Architects Collins and Turner give the Balmoral House a modular facade, framing daily life and Sydney harbour views.
This is not a clever meld of old and new, or a polite period restoration; it is metamorphosis, pure and simple. An artist, her husband and their daughters had lived here in a single-storey 1930s bungalow for seventeen years before building what we see today.
Their steep triangular site tucks into a bend in the road down to Sydney’s Balmoral Beach. From outside its white cubic form is starkly modern, but the original building is still inside, though radically re-engineered. “The old single-storey house was lovely but small,” says one of the clients. “It was getting too cramped and we needed more room and privacy for the girls as they got older.”
Having seen a house they liked in a magazine, they contacted husband-and-wife architects Collins and Turner, who were working in London at the time. “Both clients have an interest in design and wanted us to do something architecturally exciting for them,” says Huw Turner. “We did the initial concepts by proxy before returning to Sydney and as we spent more time on the site, our ideas about the project changed. One initial concept was a complete rebuild, but that was going to be budget-prohibitive. The old house was already in the right place, hemmed in at the highest point to the rear of the site, so it was already making the most of the views. It made sense to retain as much as possible, use the existing foundations and build around it.”
The architects’ design retained 70 percent of the existing walls and footings, achieving a more sustainable result at a considerable cost saving, allowing them to add 30 percent to the ground floor and a whole new level above. With the old building used as a foundation, the new building took its exterior form from a number of competing agendas. A covenant from the property behind imposed a height restriction and a flat roof. The clients had wanted a predominantly glass facade to the north-east elevation to fully exploit views from the new first floor; however, the local council prohibits large expanses of horizontal glazing. It was this constraint that gave rise to the compartmentalized facade.
“Our idea was to break the facade down into a series of picture frames – containers within which different things happen – and make the glazing as frameless as possible within each,” says Huw. “The composition is an ad hoc assembly of cowls extending out beyond the windows. Each frame is a different width and height, though consistent in depth, and the scale of them defines the functions of the rooms inside. The cowls also provide blinkered screening to the sides for privacy and wind protection and shade from the sun.”
These “blinkers” also give each room its distinct relationship to the view, bringing different foreground elements into focus. Downstairs at entry level, the bathroom and the three girls’ rooms look across a lawn and neighbourhood buildings out to the water, while the added television room looks over the lap pool above the garage, framed by stone steps and a bank of native grasses. Service areas of laundry and storage are built into joinery under the stairs to the rear.

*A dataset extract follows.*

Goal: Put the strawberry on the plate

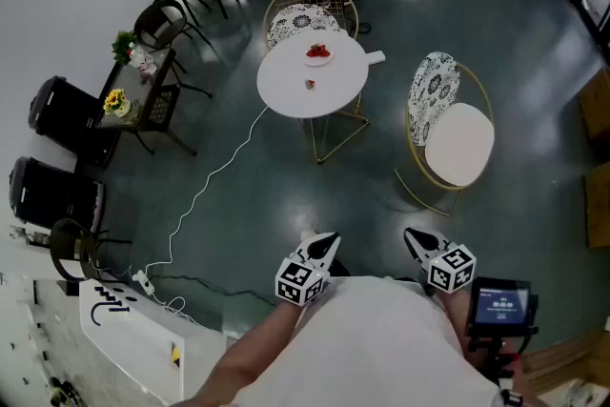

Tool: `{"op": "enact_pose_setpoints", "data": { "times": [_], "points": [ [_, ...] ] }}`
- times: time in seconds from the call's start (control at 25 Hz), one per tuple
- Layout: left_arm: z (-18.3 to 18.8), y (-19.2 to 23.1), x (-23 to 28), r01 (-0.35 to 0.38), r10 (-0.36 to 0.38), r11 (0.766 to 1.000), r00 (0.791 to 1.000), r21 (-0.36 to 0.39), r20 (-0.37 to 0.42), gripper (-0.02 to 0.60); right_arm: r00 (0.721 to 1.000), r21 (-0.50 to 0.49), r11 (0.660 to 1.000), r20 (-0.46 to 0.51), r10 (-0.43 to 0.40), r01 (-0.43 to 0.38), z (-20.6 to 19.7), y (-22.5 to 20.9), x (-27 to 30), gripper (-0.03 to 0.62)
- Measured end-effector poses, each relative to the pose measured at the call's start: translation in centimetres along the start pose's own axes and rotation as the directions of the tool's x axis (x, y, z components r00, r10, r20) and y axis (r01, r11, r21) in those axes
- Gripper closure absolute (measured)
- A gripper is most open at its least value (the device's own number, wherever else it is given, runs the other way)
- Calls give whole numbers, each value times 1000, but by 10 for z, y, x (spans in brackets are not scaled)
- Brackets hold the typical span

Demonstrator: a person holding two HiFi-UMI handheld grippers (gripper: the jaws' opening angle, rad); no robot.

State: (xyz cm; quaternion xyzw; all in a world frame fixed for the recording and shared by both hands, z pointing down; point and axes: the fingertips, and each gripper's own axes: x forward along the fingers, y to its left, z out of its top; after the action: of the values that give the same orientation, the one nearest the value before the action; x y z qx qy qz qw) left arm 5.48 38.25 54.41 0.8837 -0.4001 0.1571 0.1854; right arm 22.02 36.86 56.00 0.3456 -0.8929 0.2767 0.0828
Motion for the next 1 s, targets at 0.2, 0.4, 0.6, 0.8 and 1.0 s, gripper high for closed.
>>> {"op": "enact_pose_setpoints", "data": {
  "times": [0.2, 0.4, 0.6, 0.8, 1.0],
  "points": [
    [-38, -37, -21, -4, 4, 1000, 999, -12, -42, 578, 1000, -1, 1000, 26, -1, 1, -22, 28, -31, 589],
    [-47, -50, -62, 25, -26, 1000, 999, -14, -47, 578, 997, 23, 999, 63, -44, 42, -28, 71, -47, 589],
    [-61, -32, -90, 35, -35, 999, 998, 10, -55, 578, 993, 67, 994, 76, -87, 82, -43, 97, -35, 589],
    [-78, -31, -121, 51, -51, 999, 997, 4, -60, 578, 995, 61, 995, 51, -87, 84, -64, 131, -35, 589],
    [-76, -35, -138, 72, -72, 997, 997, -5, -19, 578, 996, 8, 996, 37, -87, 87, -65, 154, -36, 589]
  ]
}}
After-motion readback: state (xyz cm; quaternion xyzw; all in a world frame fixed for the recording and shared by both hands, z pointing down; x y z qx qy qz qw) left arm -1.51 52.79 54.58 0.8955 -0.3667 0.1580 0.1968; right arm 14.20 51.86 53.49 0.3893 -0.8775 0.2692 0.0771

Upstairs, the open living and dining area is held within the largest of the frames. Inset with floor-to-ceiling sliding glass doors, it offers a panoramic sweep of Middle Harbour to the Heads. There’s no balcony as such, but a glass balustrade beyond the sliding doors affords an indoor/outdoor feel. The smaller, square frame around the open stainless steel kitchen has a view of a lush garden along the east boundary, while its adjoining outdoor terrace frames a smaller view again. At the opposite end on this level, the master suite looks to the harbour through the trimmed boughs of a giant jacaranda.
In contrast to the facade’s complexity, interior lines are simple and the palette of finishes neutral: white walls, limed oak floorboards, stainless steel for the kitchen, limestone, steel and glass for the bathrooms. Design “moments,” discreetly crafted for the family’s enjoyment, include twin shower cubicles in the downstairs bathroom, a custom-made Japanese-style bath in the master ensuite and a glass portal cut into the side of the swimming pool. These moments aside, the rooms are sparsely furnished, and with all paraphernalia concealed in purpose-designed joinery, it feels eerily uncluttered. Apart from a replica Rietveld chair (c. 1918) in the master suite, made by one of the clients as a student, there’s not a splash of colour or work of art anywhere. All eyes focus on the view.
“We lived in the old house surrounded by so much stuff for so long; this is just so different – which is exactly what we wanted.” For now at least it seems the client, a painter of expressive portraits, is content with her bare walls and her brilliant views from this serene spot. “Friends have commented on the lack of art, but I find it quite soothing. With the house quite minimal, you really notice changes in the light and weather, so the view is like a living work of art.”